WHAT THIS TASK INVOLVES: Which lines run from the one containing "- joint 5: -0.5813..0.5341" through the end of the data? Write them out exactly, with the pictures left out.

DATA BELOW:
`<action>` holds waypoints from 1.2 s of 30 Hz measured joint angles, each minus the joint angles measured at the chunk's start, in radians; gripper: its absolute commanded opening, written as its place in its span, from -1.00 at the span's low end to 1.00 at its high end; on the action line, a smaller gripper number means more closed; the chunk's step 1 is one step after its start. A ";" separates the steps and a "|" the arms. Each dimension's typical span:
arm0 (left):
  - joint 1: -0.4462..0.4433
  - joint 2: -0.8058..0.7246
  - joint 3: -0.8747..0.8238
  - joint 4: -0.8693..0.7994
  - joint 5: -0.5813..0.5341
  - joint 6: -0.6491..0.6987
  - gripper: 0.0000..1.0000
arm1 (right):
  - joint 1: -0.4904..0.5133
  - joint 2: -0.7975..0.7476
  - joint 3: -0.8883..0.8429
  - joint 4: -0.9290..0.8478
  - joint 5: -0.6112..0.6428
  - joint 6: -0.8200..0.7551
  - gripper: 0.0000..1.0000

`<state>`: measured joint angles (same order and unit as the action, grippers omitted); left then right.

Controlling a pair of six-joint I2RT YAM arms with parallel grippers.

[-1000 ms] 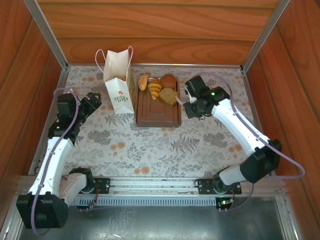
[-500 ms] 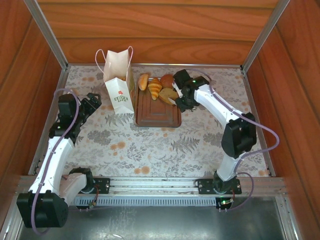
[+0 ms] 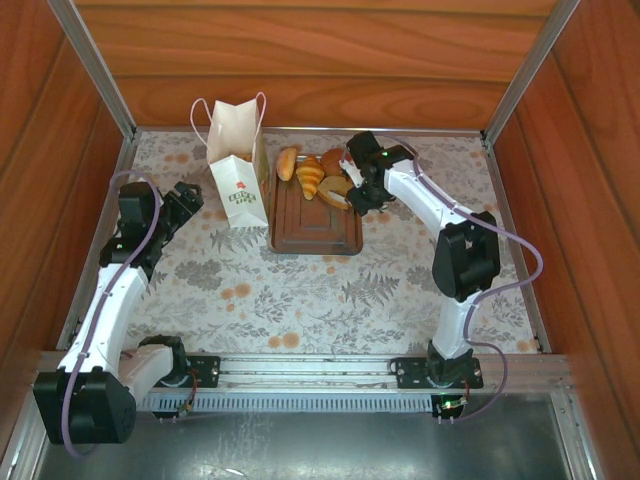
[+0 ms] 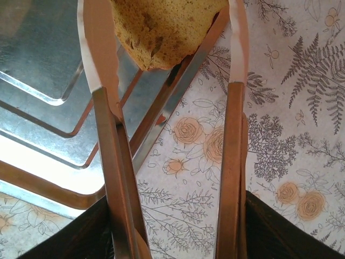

TASK ANSWER:
  - joint 5: -0.5813..0.5341
  - joint 6: -0.6491..0.6987
  - gripper: 0.0000..1.0000
arm1 (right):
  - joint 1: -0.4904..0.5133
  - joint 2: -0.7975..0.7476
  - joint 3: -0.8883..0.8429
  - joint 4: -0.9290..0.8478
  - joint 5: -0.6112..0.6428
  - joint 6: -0.8200..0.7551
  - gripper: 0.0000..1.0000

`<state>`: measured joint angles (same order and unit as the action, grippers omitted); left then right.

Controlling a pair of six-joint I2RT YAM arms with parallel grippers.

[-1000 ms] 
[-500 ms] 
[+0 ms] 
[+0 ms] 

That is the complete output for this exercise.